If you want general info about how computers it might be worth browsing the Open Learn site. Lots of free short courses about IT and computing, try the introductory stuff.
posted by freya_lamb at 2:43 AM on January 23, 2009


I'm guessing you are reading some of these answers and finding them daunting. Don't.
To get a corporate job all you really need to know is how to type a letter in Word.
This can be a struggle if you aren't used to the language, the way of thinking, that computers use.
Do you know when you save a letter (document) it holds a copy on disk, and how to find it again if you want to see it again?
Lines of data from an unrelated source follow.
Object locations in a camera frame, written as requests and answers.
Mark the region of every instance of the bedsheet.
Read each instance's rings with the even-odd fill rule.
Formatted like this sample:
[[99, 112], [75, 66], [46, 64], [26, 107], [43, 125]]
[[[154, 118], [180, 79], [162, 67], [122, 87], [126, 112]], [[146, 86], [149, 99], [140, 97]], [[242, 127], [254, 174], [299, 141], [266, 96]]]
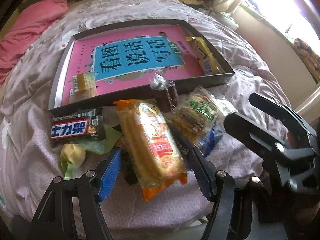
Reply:
[[[83, 23], [94, 28], [146, 18], [190, 22], [236, 72], [228, 84], [209, 90], [224, 94], [240, 113], [285, 139], [285, 127], [252, 107], [248, 98], [251, 93], [258, 92], [277, 103], [290, 105], [289, 101], [266, 63], [236, 33], [177, 0], [91, 0], [68, 12], [43, 32], [12, 72], [0, 108], [0, 195], [3, 209], [31, 221], [51, 180], [62, 175], [59, 168], [62, 146], [51, 144], [51, 116], [47, 109], [53, 78], [70, 36], [77, 33]], [[114, 107], [105, 107], [104, 113], [109, 117], [110, 125], [119, 123]], [[94, 169], [105, 158], [88, 155], [77, 176]], [[218, 169], [236, 178], [262, 172], [261, 159], [229, 135], [220, 140], [207, 158]], [[75, 199], [76, 227], [78, 233], [84, 235], [78, 205]], [[143, 202], [140, 186], [128, 186], [122, 171], [111, 195], [100, 206], [115, 239], [177, 230], [212, 209], [212, 204], [201, 195], [192, 173], [188, 174], [188, 184], [176, 182], [149, 202]]]

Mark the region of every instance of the pink blanket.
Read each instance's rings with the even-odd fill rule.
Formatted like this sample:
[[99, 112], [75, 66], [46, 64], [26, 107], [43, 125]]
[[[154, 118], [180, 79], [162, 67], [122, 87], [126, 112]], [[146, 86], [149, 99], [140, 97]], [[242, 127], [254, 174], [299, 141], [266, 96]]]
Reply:
[[23, 10], [0, 41], [0, 87], [30, 45], [67, 9], [66, 0], [43, 0]]

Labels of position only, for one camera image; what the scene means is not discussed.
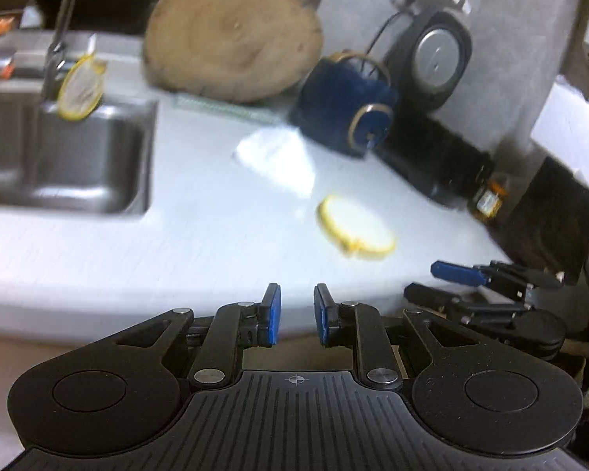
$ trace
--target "sink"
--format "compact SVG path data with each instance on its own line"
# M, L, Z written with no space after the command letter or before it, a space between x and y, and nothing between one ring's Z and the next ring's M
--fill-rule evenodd
M149 206L157 103L105 98L80 122L34 93L0 93L0 205L92 214Z

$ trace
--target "blue container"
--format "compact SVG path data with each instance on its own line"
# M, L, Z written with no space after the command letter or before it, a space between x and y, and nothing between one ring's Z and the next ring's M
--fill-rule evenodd
M326 147L364 157L386 138L399 93L390 79L366 77L346 62L353 58L372 62L386 75L384 66L359 53L323 58L306 80L291 120Z

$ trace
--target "crosshair symbol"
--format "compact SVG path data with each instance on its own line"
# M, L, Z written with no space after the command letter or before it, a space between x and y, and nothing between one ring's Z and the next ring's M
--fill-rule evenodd
M300 384L304 382L306 379L303 379L302 376L292 376L288 379L288 382L292 382L293 384Z

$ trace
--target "round wooden cutting board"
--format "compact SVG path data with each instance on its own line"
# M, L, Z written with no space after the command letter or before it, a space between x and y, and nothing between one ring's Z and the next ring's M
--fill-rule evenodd
M308 0L160 0L145 59L166 88L243 103L301 80L322 46Z

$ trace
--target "silver circular disc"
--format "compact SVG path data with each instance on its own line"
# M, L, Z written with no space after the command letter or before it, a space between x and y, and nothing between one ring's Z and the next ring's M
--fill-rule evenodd
M216 368L204 368L194 374L194 380L201 384L216 384L225 378L224 372Z
M377 382L378 384L390 384L399 379L397 372L390 368L374 368L367 374L371 382Z
M460 44L448 30L428 32L417 45L413 77L425 92L440 91L453 78L460 63Z

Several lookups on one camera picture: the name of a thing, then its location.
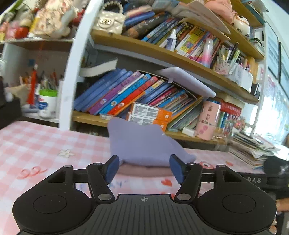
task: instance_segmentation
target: pink cup
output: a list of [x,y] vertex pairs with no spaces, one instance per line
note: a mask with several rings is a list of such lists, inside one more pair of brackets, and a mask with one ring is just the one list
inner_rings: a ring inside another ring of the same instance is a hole
[[203,140],[211,140],[217,125],[217,118],[221,105],[204,101],[201,114],[196,126],[197,137]]

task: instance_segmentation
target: pink checkered bedsheet
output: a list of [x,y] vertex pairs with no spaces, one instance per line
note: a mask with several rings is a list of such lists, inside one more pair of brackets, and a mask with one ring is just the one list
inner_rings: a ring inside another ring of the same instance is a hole
[[[252,170],[241,160],[224,152],[186,149],[195,154],[196,162],[215,167],[226,164],[239,172],[262,173]],[[0,235],[19,232],[12,215],[14,201],[25,191],[63,165],[74,169],[85,168],[94,162],[110,158],[109,138],[61,131],[58,128],[18,121],[0,130]],[[87,193],[87,184],[78,183],[77,189]],[[127,194],[170,193],[173,197],[180,185],[174,177],[129,177],[116,175],[109,185],[117,196]],[[203,183],[201,193],[212,188]]]

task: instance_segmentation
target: stack of papers
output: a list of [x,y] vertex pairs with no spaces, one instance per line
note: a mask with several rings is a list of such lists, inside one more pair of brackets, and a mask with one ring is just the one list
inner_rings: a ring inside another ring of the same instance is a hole
[[275,148],[246,134],[235,134],[229,153],[246,162],[253,169],[262,168],[268,157],[274,156]]

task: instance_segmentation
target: black circular pad
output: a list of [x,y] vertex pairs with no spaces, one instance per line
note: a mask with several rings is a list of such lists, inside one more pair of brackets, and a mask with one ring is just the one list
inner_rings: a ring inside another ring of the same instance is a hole
[[228,195],[224,197],[222,204],[228,211],[239,214],[248,213],[256,207],[253,198],[242,194]]
[[276,205],[260,189],[226,185],[205,192],[197,201],[204,221],[215,229],[233,234],[253,234],[268,228]]
[[67,201],[59,195],[45,195],[35,200],[33,207],[40,213],[52,214],[66,207]]
[[12,211],[20,230],[55,234],[72,230],[84,222],[92,211],[92,201],[72,186],[52,183],[21,195]]

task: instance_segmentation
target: metal screw
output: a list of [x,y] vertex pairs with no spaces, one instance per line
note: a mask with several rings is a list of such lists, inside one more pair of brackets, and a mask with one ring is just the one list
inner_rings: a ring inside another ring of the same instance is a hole
[[191,196],[187,193],[181,193],[177,196],[177,198],[181,201],[187,201],[191,199]]
[[102,200],[102,201],[107,201],[110,200],[112,198],[112,196],[108,193],[102,193],[100,195],[98,195],[98,199]]

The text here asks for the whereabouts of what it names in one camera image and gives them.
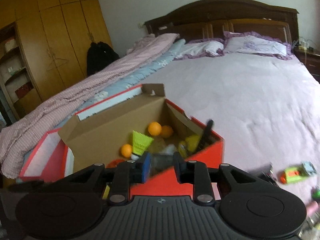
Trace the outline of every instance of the nightstand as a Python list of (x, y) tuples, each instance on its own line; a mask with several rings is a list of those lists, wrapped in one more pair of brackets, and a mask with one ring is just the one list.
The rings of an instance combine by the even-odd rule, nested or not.
[(310, 74), (320, 83), (320, 51), (304, 51), (294, 48), (296, 57), (307, 67)]

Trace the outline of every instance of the toy car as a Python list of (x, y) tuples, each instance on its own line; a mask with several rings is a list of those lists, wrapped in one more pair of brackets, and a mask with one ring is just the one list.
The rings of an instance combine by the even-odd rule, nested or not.
[(316, 169), (311, 162), (303, 162), (299, 166), (293, 166), (285, 169), (280, 176), (280, 181), (283, 184), (294, 183), (307, 179), (316, 174)]

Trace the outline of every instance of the bed sheet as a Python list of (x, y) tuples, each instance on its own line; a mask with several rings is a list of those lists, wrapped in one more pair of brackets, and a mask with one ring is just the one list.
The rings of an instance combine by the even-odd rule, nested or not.
[[(107, 86), (102, 91), (97, 93), (94, 97), (92, 97), (89, 100), (87, 100), (86, 102), (84, 102), (83, 105), (81, 105), (79, 108), (77, 108), (71, 115), (69, 115), (67, 118), (65, 118), (61, 123), (59, 123), (55, 127), (55, 129), (62, 127), (70, 119), (70, 117), (74, 113), (76, 113), (76, 112), (78, 112), (88, 106), (91, 106), (91, 105), (97, 103), (98, 101), (101, 101), (107, 97), (111, 97), (117, 93), (120, 93), (120, 92), (138, 84), (141, 80), (145, 79), (146, 77), (148, 77), (152, 73), (165, 67), (175, 58), (176, 54), (180, 51), (181, 46), (184, 45), (185, 43), (186, 43), (186, 41), (184, 39), (178, 40), (177, 42), (172, 44), (172, 46), (170, 47), (169, 50), (167, 50), (163, 55), (161, 55), (159, 58), (157, 58), (156, 60), (154, 60), (150, 64), (147, 64), (147, 65), (143, 66), (142, 68), (137, 69), (136, 71), (129, 74), (128, 76), (120, 79), (119, 81), (113, 83), (110, 86)], [(27, 154), (25, 154), (24, 165), (25, 165), (26, 161), (28, 160), (32, 150), (30, 150)]]
[[(311, 161), (320, 171), (320, 84), (297, 58), (234, 53), (173, 61), (143, 80), (157, 82), (187, 116), (214, 120), (224, 162), (245, 171), (271, 162), (277, 174)], [(316, 183), (281, 187), (308, 203)]]

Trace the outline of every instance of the black backpack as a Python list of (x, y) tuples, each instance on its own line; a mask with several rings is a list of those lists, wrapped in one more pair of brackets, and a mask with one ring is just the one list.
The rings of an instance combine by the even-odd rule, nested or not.
[(99, 72), (119, 58), (108, 44), (102, 41), (92, 42), (87, 54), (87, 76)]

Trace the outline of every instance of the wooden headboard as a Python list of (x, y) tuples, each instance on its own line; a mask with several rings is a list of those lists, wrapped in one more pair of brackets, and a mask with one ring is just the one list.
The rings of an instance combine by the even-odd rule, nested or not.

This is a really common stumbling block, as sometimes if you select 'open' from the menu the files the computer displays are not in the same place where you saved your letter originally.
Do you have a friend or relative who can spend 30mins just showing you how to find your letter again (it isn't too hard, there is a structure like a tree, with branches and such, but once someone shows you how, it is dead simple).
The thing I see with people less confident with computers is that nobody has sat down with them and showed them where stuff is on *this* computer, and where stuff is varies sometimes from employer to employer, but once someone explains it, it will be simple.
A dumb computer question at a new job is "how do I save this?" a normal question is "where did this get saved?" There is almost always someone nearby who can help with the little things so you can be productive.
Really, by posting here you have displayed at least as much computer literacy as many of my co-workers, and most of them have no writing skills in their arsenal to fall back on.
posted by bystander at 4:00 AM on January 23, 2009


I agree with a lot of the above--most media jobs will not require you to know Photoshop or other graphic design software, and in fact almost every job you get will have you working pretty heavily in some software system exclusive to that company.

Also, there's no guarantee (especially in media) that you'll be working on PCs or with Microsoft products.

That said, the basics of Word (formatting, track changes and how to get rid of it, some template work), Excel (sorting, filtering, formatting for print, freeze panes, formulas), basic understanding of HTML and how the Internet actually works (no tubes!), Outlook (calendar, recalling sent messages, autoresponder) and what Adobe PDFs can and cannot do and have done to them would be a good start. Also, learn how to set up a digital filing system and naming conventions, and what happens if you just hit ctrl+s and then close a document that you downloaded from the internet (hey, where'd it go?!).

I took three useless classes in college to teach me this software. I didn't learn anything until I started USING the programs. Set up Outlook to be your email client for your personal email address. Create a budget or something else to track using Excel. Be honest in interviews that you are familiar with the programs when you are, but don't claim proficiency until you could do something impressive with any given program during the interview with no notice.

Also, forget PowerPoint. Once you know Word, you know PowerPoint.